Cardito, scoperte provole avvelenate: affumicate con vernici e vendute in un caseificio

Come riporta Il Mattino, a finire nei guai è B.C., 50 anni. Il tipico formaggio campano, contaminato dai veleni prodotti dalla combustione di materiali non idonei alla affumicatura, veniva messo in vendita in un caseificio di Cardito, con prezzi superiori a quelli di mercato. L’intervento è stato diretto da Biagio Chiariello, il comandante della polizia locale di Arzano, finito sotto scorta per le minacce di morte ricevute dal clan 167.

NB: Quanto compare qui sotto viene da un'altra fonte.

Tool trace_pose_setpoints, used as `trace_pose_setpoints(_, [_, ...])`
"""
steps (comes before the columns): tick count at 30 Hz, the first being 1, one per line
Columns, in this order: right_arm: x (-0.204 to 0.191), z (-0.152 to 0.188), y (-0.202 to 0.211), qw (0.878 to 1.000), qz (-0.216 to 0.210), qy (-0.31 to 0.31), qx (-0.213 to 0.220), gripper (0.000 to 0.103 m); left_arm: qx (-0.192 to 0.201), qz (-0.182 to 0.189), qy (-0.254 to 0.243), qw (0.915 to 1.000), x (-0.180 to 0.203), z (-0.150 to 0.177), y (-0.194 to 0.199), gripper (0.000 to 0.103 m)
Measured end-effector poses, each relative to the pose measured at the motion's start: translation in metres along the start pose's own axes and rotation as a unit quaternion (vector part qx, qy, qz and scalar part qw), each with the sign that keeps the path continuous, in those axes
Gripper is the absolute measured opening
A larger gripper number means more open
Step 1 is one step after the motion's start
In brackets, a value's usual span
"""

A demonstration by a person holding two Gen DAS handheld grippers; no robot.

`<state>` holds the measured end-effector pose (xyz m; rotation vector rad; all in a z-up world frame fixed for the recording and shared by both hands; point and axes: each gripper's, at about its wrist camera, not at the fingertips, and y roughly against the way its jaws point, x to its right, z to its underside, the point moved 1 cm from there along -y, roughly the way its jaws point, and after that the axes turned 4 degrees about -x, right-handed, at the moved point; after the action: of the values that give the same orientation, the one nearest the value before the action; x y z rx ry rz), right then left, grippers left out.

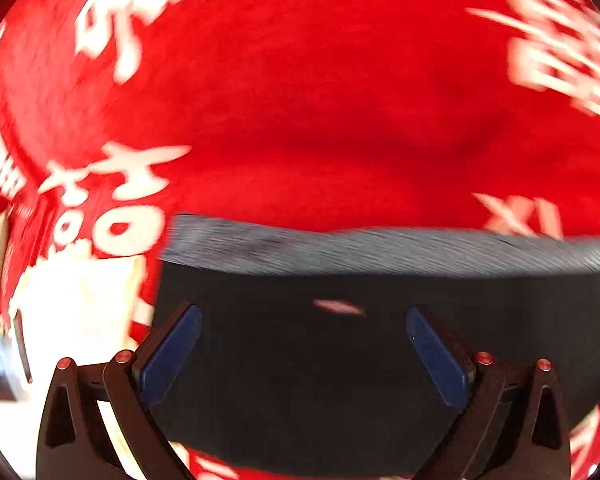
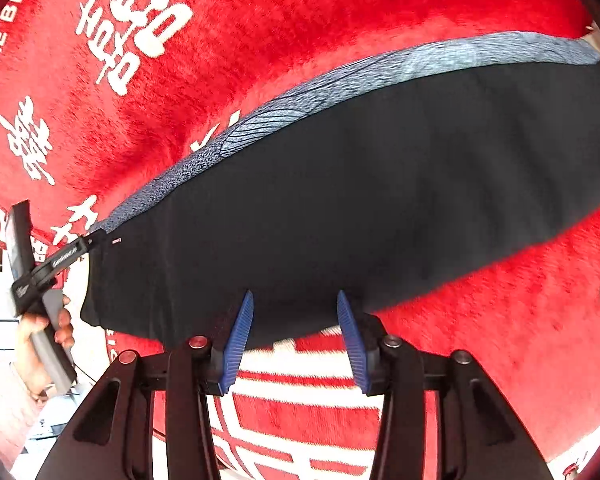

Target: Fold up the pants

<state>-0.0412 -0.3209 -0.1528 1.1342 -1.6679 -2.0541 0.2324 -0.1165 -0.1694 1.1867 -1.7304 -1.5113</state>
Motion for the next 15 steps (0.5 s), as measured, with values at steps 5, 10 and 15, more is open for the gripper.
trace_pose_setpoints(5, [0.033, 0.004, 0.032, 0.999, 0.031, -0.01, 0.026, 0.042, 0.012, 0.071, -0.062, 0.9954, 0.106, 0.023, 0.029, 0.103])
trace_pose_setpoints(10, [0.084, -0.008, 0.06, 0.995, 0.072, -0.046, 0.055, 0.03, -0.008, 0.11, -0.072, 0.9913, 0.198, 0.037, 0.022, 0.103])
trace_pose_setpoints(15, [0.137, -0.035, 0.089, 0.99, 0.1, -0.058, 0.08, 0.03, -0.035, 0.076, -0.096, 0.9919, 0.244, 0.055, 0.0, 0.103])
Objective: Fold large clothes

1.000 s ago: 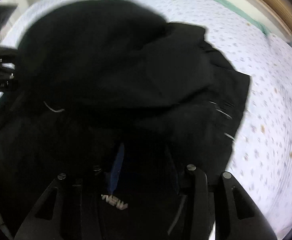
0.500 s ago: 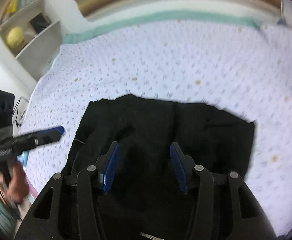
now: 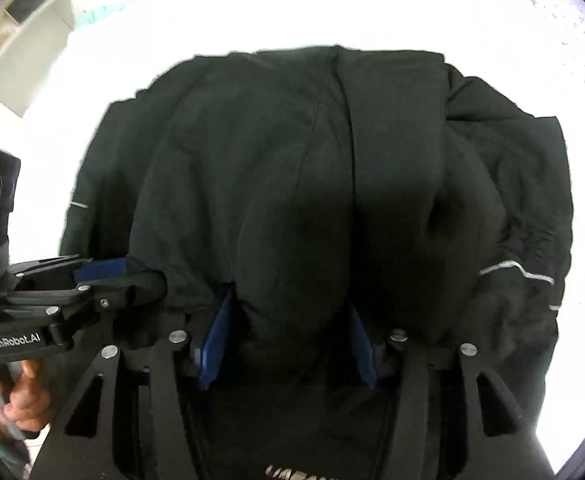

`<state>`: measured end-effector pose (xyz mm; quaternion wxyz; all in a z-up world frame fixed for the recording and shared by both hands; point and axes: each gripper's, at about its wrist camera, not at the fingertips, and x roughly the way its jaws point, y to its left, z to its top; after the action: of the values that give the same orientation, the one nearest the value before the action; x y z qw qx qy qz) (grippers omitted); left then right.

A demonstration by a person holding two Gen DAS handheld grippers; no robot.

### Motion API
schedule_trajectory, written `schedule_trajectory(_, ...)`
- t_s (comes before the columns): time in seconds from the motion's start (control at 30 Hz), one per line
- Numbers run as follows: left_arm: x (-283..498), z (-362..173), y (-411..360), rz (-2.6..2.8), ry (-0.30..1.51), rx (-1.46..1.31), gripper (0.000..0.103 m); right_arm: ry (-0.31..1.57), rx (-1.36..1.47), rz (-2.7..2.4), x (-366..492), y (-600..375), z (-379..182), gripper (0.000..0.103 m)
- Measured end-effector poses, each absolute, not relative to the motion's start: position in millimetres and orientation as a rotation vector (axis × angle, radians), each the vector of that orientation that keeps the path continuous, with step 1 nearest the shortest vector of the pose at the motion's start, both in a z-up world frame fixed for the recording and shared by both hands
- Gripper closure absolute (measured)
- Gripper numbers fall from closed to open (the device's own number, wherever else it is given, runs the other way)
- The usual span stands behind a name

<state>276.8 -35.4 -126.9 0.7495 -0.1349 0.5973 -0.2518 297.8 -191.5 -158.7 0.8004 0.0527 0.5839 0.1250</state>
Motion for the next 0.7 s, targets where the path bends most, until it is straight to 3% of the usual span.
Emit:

L’affumicatore è stato denunciato per frode in commercio, smaltimento illegale di rifiuti tossici e anche per abusivismo edilizio, visto che nel suo campo aveva realizzato una sorta di capanno in muratura, senza alcuna autorizzazione. Da tempo era finito nel mirino degli inquirenti, perché più volte i vicini avevano segnalato fumo denso e maleodorante provenire dal suo podere.

Grazie all’utilizzo di un drone, l’uomo è stato ripreso mentre affumicava il formaggio con vecchie porte verniciate. Denunciati anche i titolari del caseificio che vendevano il formaggio “avvelenato”. L’attività commerciale è stata posta sotto sequestro dai vigili urbani.